Content chunking is structuring a page into self-contained units, each making sense on its own, so AI systems can retrieve and cite a single passage cleanly. Engines pull chunks, not whole pages, so a section that stands alone without 'as mentioned above' is far easier to quote.

Context Window

A context window is how much text, measured in tokens, a language model can consider at once, including the prompt and any retrieved sources. In AI search, retrieved pages are loaded into the context window so the model can ground its answer in them.

Grounding

Grounding is the practice of tying an AI model's answer to verifiable external sources retrieved at query time, rather than relying on the model's internal memory alone. Grounded answers cite where each claim came from, which reduces hallucination and makes your content quotable.

Knowledge Graph

A knowledge graph is a structured network of entities (people, places, brands, concepts) and the relationships between them, often modeled as triples (subject, relation, object). Google's Knowledge Graph powers knowledge panels and helps engines understand who you are. A clear, consistent entity presence makes you easier to recognize and cite.

Large Language Model (LLM)

A large language model (LLM) is an AI model trained on vast amounts of text to understand and generate language. LLMs like GPT, Gemini, and Claude power AI search engines, producing answers from patterns learned in training plus sources retrieved at query time.

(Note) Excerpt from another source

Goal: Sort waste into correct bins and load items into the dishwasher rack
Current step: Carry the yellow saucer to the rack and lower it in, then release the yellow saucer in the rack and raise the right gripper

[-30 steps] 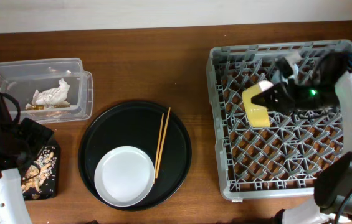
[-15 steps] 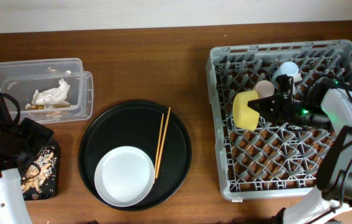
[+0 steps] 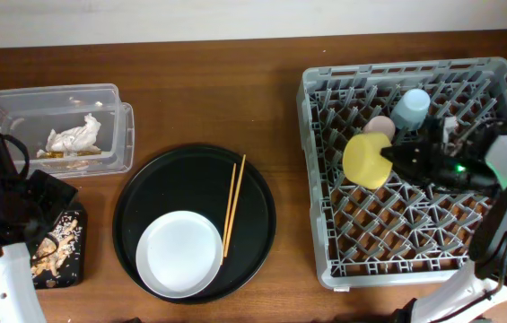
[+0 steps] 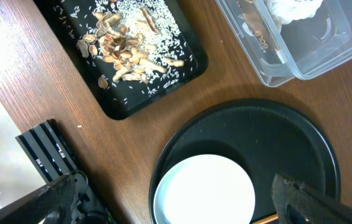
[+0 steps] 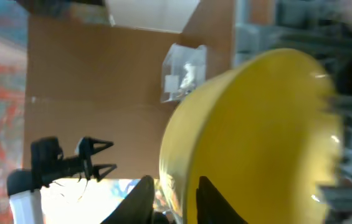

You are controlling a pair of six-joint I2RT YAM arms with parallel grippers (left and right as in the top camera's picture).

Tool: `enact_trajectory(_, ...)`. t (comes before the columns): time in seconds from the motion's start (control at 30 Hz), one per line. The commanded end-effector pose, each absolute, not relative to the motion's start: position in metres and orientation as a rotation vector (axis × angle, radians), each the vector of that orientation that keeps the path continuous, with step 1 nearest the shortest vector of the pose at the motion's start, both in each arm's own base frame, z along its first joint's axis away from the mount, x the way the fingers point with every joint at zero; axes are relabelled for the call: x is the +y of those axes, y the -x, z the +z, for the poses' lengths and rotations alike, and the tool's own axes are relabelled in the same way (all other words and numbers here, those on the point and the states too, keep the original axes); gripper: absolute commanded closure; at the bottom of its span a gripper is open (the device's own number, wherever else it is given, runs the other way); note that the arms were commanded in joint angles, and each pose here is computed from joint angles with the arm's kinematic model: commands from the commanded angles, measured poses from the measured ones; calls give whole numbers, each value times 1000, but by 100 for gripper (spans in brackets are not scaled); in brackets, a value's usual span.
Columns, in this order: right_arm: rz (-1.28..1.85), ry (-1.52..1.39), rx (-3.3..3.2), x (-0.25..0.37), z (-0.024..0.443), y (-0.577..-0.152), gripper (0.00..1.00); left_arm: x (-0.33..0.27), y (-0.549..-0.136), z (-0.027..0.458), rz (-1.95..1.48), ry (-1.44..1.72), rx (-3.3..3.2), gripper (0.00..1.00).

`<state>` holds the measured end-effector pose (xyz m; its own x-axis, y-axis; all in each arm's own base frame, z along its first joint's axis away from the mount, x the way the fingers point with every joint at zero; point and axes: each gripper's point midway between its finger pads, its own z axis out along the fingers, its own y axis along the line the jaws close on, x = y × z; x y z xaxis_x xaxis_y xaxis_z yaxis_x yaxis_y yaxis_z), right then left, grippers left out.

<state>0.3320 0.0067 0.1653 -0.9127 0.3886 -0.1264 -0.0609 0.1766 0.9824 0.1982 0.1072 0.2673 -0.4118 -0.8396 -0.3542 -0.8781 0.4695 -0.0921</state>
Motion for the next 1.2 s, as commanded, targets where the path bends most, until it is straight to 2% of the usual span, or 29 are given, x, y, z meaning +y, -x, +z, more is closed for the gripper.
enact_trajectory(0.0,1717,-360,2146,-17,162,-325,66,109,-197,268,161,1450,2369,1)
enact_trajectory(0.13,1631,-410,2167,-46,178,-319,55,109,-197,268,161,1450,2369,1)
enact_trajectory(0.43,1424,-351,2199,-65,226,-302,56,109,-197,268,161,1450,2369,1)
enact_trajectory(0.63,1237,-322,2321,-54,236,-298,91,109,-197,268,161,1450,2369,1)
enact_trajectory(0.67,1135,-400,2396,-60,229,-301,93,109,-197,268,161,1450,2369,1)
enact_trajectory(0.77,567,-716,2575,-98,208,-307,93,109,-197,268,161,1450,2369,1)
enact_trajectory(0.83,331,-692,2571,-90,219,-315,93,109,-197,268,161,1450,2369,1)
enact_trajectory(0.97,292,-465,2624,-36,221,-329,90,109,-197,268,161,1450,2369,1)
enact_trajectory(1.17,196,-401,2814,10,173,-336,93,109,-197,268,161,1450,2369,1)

Named Entity Recognition (NER)

Named entity recognition (NER) is the natural language processing step that detects and classifies the entities (people, brands, places, products) mentioned in text. It is how search and AI engines turn a string of words into known things they can connect to facts in a knowledge graph.

Query Fan-Out

Query fan-out is the technique where an AI search engine expands a single user question into many parallel sub-queries, retrieves results for each, and synthesizes one answer. Ask for a 5-day trip to Japan and it quietly searches hotels, weather, train passes, and more at once.

Retrieval-Augmented Generation (RAG)

Retrieval-augmented generation (RAG) is the technique behind most AI search: instead of answering only from memory, the model retrieves relevant documents at query time and grounds its generated answer in them, then cites the sources it used. It is why fresh, reachable, extractable pages can be quoted right away.

Semantic Search

Semantic search matches content to a query by meaning and intent rather than exact keywords, using vector embeddings to compare concepts. It is why AI engines can pull your page for a question that does not contain your exact phrasing, and why writing for intent beats writing for keyword strings.

Vector Embeddings

A vector embedding is a numerical representation of text (or images, audio) that captures its meaning as a point in high-dimensional space. Pieces of content with similar meaning sit close together, which lets AI systems retrieve relevant passages by similarity. Embeddings power semantic search and RAG.

Wikidata

Wikidata is a free, collaborative knowledge base of machine-readable facts about entities, structured as items with unique IDs (QIDs) and referenced statements. It feeds Google's Knowledge Graph and is one of the sources AI engines lean on to recognize and describe a brand.